**EXERCISE GOAL**
Print the lines that run from the line with "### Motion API" to the line with "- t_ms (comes", keeping both end lines, exactly as they appear in the entries below, and nothing else.

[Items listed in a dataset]
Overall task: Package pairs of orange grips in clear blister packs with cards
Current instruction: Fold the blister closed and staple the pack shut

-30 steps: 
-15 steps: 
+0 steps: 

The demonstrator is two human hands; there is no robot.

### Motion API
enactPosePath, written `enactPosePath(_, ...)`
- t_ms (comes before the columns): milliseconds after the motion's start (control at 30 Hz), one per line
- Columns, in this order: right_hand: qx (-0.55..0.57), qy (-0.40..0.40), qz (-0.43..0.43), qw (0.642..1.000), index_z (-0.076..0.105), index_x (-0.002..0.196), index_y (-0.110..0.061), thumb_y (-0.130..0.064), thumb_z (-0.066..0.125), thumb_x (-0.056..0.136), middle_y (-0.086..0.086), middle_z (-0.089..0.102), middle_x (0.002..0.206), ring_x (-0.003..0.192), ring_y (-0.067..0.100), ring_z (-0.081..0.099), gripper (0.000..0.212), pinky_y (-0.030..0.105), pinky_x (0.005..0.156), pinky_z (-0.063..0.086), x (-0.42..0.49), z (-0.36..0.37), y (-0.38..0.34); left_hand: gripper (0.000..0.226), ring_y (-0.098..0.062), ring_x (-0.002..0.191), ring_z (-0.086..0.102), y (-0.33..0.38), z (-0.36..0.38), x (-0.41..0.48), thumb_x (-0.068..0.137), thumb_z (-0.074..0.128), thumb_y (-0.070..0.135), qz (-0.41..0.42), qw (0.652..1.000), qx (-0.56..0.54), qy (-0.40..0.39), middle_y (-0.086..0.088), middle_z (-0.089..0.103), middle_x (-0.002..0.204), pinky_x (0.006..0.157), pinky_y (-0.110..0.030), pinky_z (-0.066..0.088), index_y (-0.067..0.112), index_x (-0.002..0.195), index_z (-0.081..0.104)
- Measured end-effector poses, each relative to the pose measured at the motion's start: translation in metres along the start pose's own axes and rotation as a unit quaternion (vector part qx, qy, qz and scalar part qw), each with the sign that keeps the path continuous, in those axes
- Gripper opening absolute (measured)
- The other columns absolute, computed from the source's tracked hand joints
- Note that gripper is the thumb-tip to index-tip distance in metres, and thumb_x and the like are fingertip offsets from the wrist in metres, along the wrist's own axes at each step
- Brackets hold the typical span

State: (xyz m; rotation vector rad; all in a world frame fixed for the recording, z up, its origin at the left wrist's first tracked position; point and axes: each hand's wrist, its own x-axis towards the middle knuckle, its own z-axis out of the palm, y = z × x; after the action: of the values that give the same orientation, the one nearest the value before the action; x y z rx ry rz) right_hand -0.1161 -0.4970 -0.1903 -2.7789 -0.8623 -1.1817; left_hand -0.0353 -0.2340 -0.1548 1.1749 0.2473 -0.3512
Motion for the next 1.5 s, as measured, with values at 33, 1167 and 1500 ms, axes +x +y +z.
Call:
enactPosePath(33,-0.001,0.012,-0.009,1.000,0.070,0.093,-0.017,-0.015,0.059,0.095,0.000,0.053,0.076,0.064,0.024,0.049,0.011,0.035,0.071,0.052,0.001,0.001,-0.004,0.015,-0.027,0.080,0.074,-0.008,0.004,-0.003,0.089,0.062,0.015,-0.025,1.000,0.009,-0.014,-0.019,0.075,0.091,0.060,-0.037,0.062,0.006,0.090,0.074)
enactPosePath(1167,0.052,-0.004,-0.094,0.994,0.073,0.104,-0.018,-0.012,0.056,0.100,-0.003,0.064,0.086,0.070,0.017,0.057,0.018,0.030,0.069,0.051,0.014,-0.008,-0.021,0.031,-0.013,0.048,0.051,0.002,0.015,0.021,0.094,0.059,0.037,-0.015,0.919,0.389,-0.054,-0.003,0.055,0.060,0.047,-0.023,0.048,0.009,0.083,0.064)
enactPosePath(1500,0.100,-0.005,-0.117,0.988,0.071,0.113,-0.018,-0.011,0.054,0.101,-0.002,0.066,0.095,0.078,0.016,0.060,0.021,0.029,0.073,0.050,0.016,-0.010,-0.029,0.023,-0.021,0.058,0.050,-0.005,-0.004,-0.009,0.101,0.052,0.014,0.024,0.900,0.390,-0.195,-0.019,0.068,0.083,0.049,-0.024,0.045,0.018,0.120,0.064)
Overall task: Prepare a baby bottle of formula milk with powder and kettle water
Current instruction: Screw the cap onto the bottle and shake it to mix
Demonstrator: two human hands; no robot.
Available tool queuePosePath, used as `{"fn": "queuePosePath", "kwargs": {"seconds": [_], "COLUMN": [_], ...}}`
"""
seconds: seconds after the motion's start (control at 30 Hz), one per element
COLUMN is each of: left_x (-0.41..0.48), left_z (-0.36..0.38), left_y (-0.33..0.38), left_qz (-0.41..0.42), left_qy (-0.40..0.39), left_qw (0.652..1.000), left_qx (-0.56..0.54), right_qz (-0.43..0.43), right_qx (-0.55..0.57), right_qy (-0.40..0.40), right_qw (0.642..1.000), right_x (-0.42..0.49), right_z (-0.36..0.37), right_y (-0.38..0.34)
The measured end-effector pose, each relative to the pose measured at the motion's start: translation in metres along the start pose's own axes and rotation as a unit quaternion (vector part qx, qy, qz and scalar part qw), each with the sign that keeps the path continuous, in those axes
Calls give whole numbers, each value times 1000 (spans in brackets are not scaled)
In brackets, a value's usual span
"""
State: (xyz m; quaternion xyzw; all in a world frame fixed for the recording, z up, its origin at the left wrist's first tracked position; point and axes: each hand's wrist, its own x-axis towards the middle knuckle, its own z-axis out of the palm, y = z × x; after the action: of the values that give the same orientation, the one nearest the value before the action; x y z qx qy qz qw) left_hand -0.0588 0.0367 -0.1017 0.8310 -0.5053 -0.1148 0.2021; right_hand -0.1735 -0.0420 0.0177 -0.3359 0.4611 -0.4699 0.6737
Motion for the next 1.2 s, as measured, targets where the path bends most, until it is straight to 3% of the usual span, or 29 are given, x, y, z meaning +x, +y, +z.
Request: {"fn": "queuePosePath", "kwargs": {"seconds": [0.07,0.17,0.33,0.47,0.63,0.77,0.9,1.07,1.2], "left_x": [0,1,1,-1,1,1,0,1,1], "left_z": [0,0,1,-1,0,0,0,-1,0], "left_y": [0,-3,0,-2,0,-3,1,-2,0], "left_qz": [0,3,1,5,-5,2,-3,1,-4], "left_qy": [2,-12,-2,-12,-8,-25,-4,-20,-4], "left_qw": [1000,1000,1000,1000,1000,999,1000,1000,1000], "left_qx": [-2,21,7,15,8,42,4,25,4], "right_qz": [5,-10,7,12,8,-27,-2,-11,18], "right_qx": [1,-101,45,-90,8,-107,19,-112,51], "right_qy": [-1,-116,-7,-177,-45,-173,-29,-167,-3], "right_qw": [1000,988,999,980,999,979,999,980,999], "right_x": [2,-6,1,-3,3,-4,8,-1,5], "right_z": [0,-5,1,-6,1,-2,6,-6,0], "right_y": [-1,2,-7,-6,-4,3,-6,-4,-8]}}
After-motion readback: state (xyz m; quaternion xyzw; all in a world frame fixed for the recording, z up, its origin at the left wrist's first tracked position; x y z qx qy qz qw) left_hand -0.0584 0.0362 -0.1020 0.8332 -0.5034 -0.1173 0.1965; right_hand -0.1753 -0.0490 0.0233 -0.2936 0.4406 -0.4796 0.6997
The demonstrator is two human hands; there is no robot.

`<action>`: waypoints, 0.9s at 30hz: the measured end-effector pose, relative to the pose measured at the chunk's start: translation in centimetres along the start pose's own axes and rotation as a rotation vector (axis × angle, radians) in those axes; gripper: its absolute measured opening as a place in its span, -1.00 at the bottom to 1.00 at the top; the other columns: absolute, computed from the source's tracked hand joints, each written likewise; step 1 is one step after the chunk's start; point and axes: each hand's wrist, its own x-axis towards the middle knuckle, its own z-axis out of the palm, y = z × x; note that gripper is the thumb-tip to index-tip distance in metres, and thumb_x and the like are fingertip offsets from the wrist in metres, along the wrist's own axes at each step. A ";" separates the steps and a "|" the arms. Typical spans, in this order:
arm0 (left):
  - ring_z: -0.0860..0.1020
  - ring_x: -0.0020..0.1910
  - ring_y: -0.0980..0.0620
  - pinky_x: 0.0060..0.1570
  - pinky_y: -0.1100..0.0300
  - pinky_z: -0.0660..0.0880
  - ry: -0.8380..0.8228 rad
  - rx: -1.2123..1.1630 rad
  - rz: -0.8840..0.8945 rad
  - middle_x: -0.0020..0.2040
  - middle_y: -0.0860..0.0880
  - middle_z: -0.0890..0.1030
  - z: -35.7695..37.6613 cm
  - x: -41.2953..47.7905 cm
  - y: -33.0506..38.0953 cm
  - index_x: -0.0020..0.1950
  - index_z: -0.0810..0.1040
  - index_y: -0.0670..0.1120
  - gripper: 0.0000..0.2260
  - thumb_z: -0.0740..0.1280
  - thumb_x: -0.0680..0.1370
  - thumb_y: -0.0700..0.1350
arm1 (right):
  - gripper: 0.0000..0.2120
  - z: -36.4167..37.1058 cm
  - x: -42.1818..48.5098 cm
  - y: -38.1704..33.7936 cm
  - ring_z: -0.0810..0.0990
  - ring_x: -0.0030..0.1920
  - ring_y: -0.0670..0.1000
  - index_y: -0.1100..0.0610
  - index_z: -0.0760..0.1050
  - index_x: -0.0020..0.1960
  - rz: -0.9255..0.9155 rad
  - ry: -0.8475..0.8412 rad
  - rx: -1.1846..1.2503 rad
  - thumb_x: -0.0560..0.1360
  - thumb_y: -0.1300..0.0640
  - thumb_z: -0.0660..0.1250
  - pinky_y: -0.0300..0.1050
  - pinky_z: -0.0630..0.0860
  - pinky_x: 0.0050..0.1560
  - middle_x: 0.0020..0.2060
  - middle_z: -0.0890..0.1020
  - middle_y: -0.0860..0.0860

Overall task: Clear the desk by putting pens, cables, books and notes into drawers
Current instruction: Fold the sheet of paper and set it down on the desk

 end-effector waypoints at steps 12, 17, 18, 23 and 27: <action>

**SOLVED EXERCISE**
### Motion API
enactPosePath, written `enactPosePath(_, ...)`
- t_ms (comes before the columns): milliseconds after the motion's start (control at 30 Hz), one per line

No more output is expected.